Book Review: Putting Words into Dreams — Poet May Swenson

By Michael Londra

Optimistic, a canny survivor, relentless, genderfluid—poet May Swenson described herself as “I am one of those to whom miracles happen.”

The Key to Everything: May Swenson, A Writer’s Life by Margaret A. Brucia. Princeton University Press, 288pp., $29.95

Dig this moxie. The year is 1936. Poet May Swenson is stuck in a dead-end job hawking advertising for Utah, a regional magazine based in Salt Lake City. She can’t officially join the writing staff because she is a woman. This despite recently graduating with an English degree from Utah State Agricultural College (now Utah State University), where her father is a professor. Born into a devout Mormon family of Swedish immigrant converts, Swenson hails from the small town of Logan, eighty-one miles from Salt Lake. Around seventh grade, Swenson starts doubting her parents’ faith. She develops an “intense desire” for Helen, a classmate, contradicting church doctrine forbidding same-sex relationships. Skepticism soon turns into rebellion. Delighting in subverting the uptight bourgeois conventions of her religious elders as an undergrad, she revels in the clichés of disobedience—smoking like a chimney and swearing like a sailor. Swenson adds to these by living openly as a lesbian.

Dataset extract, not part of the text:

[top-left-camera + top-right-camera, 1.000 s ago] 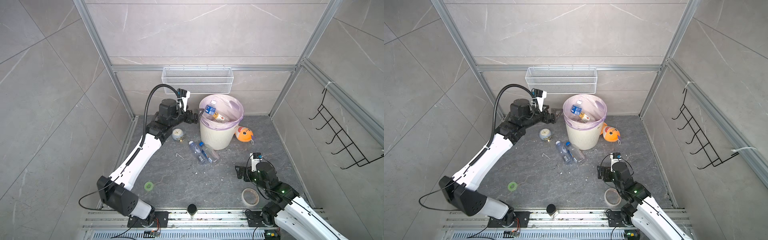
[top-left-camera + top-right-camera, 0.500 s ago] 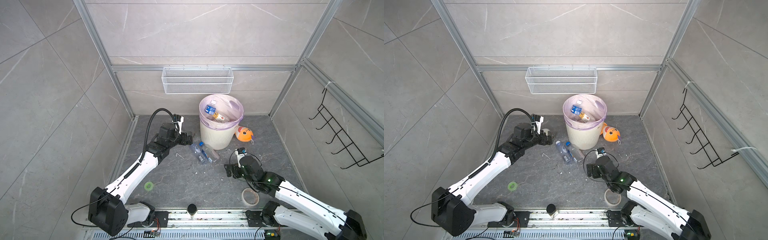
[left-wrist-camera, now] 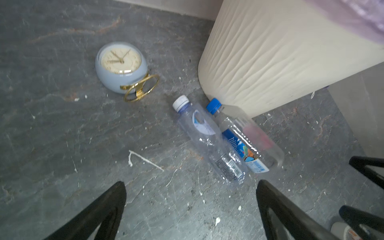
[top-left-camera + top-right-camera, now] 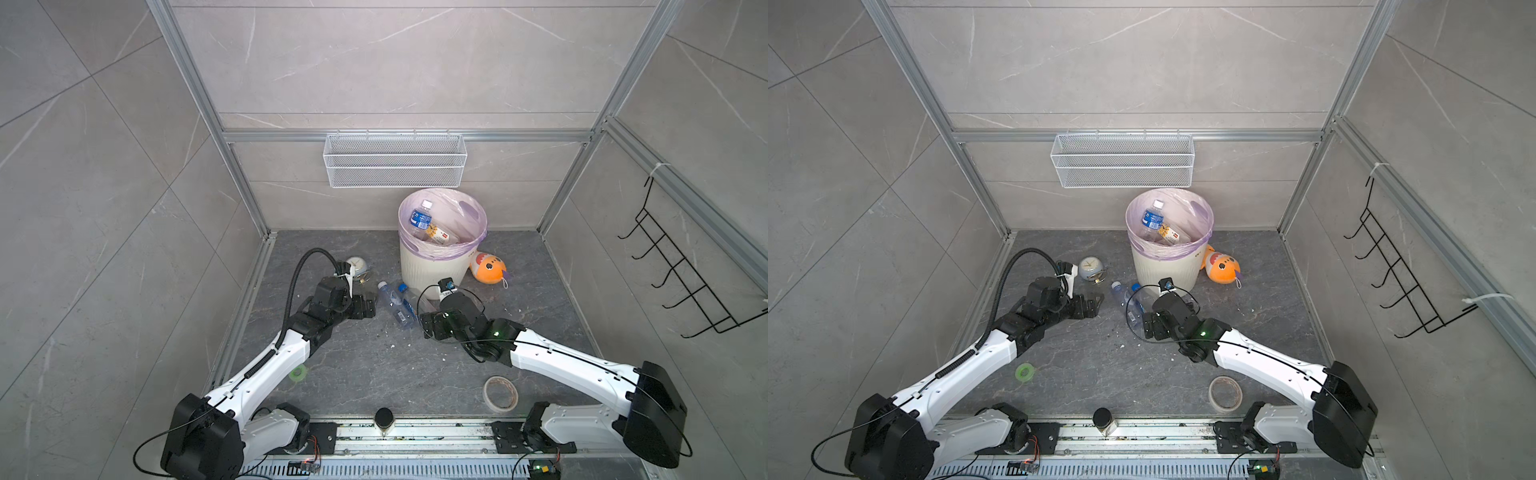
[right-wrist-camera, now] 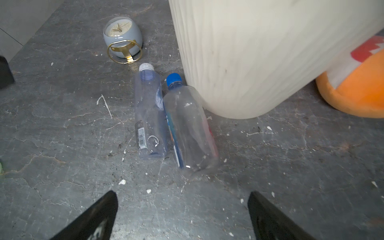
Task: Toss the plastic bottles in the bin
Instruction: 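Return the left gripper to the floor while the right gripper reaches toward the white-capped bottle, then lower the right gripper around the white-capped clear bottle beside the bin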
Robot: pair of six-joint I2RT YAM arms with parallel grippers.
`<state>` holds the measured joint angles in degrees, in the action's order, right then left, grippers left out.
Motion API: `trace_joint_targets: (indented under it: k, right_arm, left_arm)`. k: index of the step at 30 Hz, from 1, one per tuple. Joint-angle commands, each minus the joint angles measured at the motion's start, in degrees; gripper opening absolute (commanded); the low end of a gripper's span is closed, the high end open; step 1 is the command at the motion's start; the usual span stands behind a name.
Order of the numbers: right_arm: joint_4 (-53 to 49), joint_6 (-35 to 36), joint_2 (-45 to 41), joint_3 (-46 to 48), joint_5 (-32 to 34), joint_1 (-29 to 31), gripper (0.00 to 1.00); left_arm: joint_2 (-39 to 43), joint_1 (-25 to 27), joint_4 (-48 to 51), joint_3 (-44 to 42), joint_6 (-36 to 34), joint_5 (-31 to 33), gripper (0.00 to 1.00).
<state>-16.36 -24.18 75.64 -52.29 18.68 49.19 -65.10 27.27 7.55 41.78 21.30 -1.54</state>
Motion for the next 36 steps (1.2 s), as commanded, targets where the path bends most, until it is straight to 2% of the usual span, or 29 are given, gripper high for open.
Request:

This is done, in fact, during a time when any detour from heteronormative sex is legally classified a felony. Now, with a few failed lesbian love affairs behind her—as well as several unhappy experiences dating men (including a botched attempt to lose her virginity with a blind man)—Swenson is frustrated. Inspired by “literary idol” Thomas Wolfe’s novels Look Homeward, Angel and Of Time and the River, she opts to follow the example of Eugene Gant, Wolfe’s fictional “alter ego” who “breaks away from his family in pursuit of glory as a writer.” Swenson likewise pierces the “bubble of Mormonism” restraining her. At 23, bidding adieu to parents and siblings, she lights out for Manhattan. But the Great Depression is underway. Swenson has no publishing contacts. Nor is she armed with the slightest prospect of paid employment. Defying common sense, this reckless dreamer from the sticks proclaims in her diary: “arrived N.Y. City Monday July 20…I am in the city of my birth—you may look for me now in these streets and hereafter.”

How this act of chutzpah became one of the twentieth century’s most unique careers in American poetry is the subject of Margaret A. Brucia’s The Key to Everything: May Swenson, A Writer’s Life. Neglected today, May Swenson (1913-1989) achieved a hard-won prominence during her lifetime as an original poet, playwright, and translator. Harold Bloom considered her a major author, “undervalued” after her death. Picking up the 2013 Library of America edition of Swenson’s Collected Poems, edited by Langdon Hammer, shows why. Completing ten collections of poetry, notably Another Animal, A Cage of Spines, Iconographs, and New & Selected Things Taking Place, Swenson was extensively anthologized. Her prolific legacy includes well over five hundred poems in a wide range of styles on a multitude of topics. Influenced by Emily Dickinson, Marianne Moore, e.e. cummings, and Elizabeth Bishop, Swenson also followed in the footsteps of European experimentalists like Guillaume Apollinaire, and seventeenth century English Metaphysical poet George Herbert.

Just as she claimed New York for herself without seeking approval or permission, Swenson followed her poetic muse unapologetically, immune to negative criticism. While some considered it gimmicky, for instance, Swenson pursued an aesthetic construction alternatively referred to as “shape” or “concrete” poetry. True to form, Swenson disdained these terms, and coined her own: “iconographs”—language placed typographically in a design mirroring the poem’s theme. “The Blue Bottle,” for example, contours language into a silhouette that resembles a glass container. Swenson, moreover, was a pioneer in a genre she christened “riddle poems.” Poems to Solve is perhaps the first volume of lyrical puzzles challenging readers with concealed meanings to sleuth out. Self-identifying as a lesbian, Swenson eloquently captured the joys and pains of queer desire. Whether stirred by nature, NASA’s Apollo missions to the moon, family life, baseball, animals, ancient myth, scientific discoveries, travel, or sensuality, Swenson blended technical mastery, avant-garde risk-taking, and psychological depth.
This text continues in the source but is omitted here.